EXERCISE GOAL: In the records below, tally every line containing "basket". Report only the total.

Records drawn from a dataset:
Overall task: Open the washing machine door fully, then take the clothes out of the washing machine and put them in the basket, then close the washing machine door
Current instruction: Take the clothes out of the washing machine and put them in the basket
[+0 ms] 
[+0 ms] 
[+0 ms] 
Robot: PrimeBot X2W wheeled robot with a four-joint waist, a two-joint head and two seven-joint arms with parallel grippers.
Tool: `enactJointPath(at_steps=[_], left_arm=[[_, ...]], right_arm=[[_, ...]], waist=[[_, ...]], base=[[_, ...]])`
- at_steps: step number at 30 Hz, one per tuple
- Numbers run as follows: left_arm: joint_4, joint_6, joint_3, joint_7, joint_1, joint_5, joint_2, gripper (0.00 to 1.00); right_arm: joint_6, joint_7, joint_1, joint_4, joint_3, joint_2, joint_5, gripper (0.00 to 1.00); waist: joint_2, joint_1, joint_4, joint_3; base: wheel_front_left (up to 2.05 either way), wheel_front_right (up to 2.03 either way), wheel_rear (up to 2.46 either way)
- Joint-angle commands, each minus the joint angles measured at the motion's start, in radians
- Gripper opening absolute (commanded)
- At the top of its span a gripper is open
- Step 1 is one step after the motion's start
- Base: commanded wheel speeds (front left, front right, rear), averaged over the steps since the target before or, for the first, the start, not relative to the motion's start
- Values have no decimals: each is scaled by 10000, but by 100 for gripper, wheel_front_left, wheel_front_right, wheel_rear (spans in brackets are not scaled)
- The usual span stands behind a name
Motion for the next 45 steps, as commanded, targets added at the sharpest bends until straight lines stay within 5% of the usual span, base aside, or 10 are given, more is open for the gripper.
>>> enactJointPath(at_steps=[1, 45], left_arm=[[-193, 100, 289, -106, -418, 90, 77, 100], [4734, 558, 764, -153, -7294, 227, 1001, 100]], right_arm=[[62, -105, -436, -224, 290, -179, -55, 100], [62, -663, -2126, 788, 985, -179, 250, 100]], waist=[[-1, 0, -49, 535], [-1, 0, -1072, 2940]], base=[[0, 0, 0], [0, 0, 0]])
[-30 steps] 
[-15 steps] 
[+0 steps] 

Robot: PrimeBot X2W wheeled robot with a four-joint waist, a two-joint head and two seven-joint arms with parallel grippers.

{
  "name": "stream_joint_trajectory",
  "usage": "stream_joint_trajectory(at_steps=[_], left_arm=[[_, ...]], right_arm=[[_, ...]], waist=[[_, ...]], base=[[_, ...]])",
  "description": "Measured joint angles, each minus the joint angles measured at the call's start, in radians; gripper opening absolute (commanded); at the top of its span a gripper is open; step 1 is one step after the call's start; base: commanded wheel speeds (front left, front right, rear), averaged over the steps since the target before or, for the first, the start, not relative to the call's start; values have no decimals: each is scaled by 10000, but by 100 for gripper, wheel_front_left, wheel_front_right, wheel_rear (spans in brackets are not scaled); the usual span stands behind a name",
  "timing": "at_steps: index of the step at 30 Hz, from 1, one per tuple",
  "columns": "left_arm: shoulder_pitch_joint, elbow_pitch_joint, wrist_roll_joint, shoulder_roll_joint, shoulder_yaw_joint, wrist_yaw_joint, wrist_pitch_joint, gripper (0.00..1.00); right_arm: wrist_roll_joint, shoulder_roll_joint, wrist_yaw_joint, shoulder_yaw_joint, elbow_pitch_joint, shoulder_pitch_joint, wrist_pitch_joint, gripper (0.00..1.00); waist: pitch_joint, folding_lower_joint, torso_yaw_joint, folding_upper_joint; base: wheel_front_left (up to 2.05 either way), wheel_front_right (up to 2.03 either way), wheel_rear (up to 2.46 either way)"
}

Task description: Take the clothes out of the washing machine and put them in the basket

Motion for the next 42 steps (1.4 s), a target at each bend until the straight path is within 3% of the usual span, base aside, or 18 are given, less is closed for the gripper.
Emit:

ANSWER FOR THE TASK: 3